- _PROBLEM REQUIREMENTS_:
Produce the listing below again, exactly as shown.

- _DATA EXCERPT_:
──────────────────────────────
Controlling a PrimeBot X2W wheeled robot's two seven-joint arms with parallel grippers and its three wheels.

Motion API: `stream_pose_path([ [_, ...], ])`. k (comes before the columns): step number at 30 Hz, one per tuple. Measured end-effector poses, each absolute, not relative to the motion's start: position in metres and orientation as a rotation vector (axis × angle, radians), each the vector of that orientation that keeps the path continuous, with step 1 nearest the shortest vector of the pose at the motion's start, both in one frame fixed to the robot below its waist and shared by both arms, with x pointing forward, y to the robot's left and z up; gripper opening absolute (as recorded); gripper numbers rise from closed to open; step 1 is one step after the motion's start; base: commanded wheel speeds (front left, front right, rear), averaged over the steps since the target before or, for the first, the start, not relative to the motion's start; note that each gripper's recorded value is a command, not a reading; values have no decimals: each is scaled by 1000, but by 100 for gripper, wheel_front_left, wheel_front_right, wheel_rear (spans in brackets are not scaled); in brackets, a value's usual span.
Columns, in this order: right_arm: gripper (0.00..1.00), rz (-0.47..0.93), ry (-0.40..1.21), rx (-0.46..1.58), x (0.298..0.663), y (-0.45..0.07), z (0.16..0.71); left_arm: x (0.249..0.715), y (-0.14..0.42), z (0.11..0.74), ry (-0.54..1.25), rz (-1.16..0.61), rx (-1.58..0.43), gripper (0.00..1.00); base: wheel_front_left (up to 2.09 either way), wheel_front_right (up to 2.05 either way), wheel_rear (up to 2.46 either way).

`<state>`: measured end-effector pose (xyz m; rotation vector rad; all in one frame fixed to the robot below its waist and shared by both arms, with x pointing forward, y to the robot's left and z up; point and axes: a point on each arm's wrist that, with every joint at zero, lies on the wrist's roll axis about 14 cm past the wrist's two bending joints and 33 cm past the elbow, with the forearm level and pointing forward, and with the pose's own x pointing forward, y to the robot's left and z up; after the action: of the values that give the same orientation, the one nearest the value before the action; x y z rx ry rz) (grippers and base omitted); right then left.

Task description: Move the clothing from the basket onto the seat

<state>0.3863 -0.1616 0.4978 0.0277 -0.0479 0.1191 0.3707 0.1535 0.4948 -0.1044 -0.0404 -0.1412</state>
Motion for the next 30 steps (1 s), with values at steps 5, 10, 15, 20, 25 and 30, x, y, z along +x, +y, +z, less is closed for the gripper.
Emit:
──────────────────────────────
- _SOLUTION TO THIS PROBLEM_:
Controlling a PrimeBot X2W wheeled robot's two seven-joint arms with parallel grippers and its three wheels.

Motion API: `stream_pose_path([ [_, ...], ])`. k (comes before the columns): step number at 30 Hz, one per tuple. Measured end-effector poses, each absolute, not relative to the motion's start: position in metres and orientation as a rotation vector (axis × angle, radians), each the vector of that orientation that keeps the path continuous, with step 1 nearest the shortest vector of the pose at the motion's start, both in one frame fixed to the robot below its waist and shared by both arms, with x pointing forward, y to the robot's left and z up; gripper opening absolute (as recorded); gripper numbers rise from closed to open; step 1 is one step after the motion's start; base: commanded wheel speeds (front left, front right, rear), averaged over the steps since the target before or, for the first, the start, not relative to the motion's start; note that each gripper's recorded value is a command, not a reading; values have no decimals: each is scaled by 1000, but by 100 for gripper, wheel_front_left, wheel_front_right, wheel_rear (spans in brackets are not scaled); in brackets, a value's usual span.
Columns, in this order: right_arm: gripper (0.00..1.00), rz (-0.47..0.93), ry (-0.40..1.21), rx (-0.46..1.58), x (0.298..0.663), y (-0.45..0.07), z (0.16..0.71); left_arm: x (0.249..0.715), y (-0.14..0.42), z (0.11..0.74), ry (-0.54..1.25), rz (-1.16..0.61), rx (-1.58..0.43), gripper (0.00..1.00); base: wheel_front_left (up to 2.09 either way), wheel_front_right (up to 2.05 either way), wheel_rear (up to 2.46 either way).

`<state>`: measured end-effector pose (xyz m; rotation vector rad; all in one frame fixed to the robot below its waist and shared by both arms, with x pointing forward, y to the robot's left and z up; point and axes: a point on each arm's wrist that, with every joint at zero, lies on the wrist's roll axis about 14 cm past the wrist's two bending joints and 33 cm past the elbow, with the forearm level and pointing forward, and with the pose's own x pointing forward, y to the robot's left and z up; after the action: of the values that give the same orientation, the one nearest the value before the action; x y z rx ry rz) (grippers and base omitted); right then left.

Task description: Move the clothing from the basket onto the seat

<state>0.3863 -0.1616 0.4978 0.0277 -0.0479 0.1191 0.3707 0.1535 0.4948 -0.1044 -0.0404 -0.1412</state>
Motion for the next 30 steps (1 s), with values at steps 5, 10, 15, 20, 25 and 30, x, y, z along +x, +y, +z, less is closed for the gripper.
Emit:

This response is done.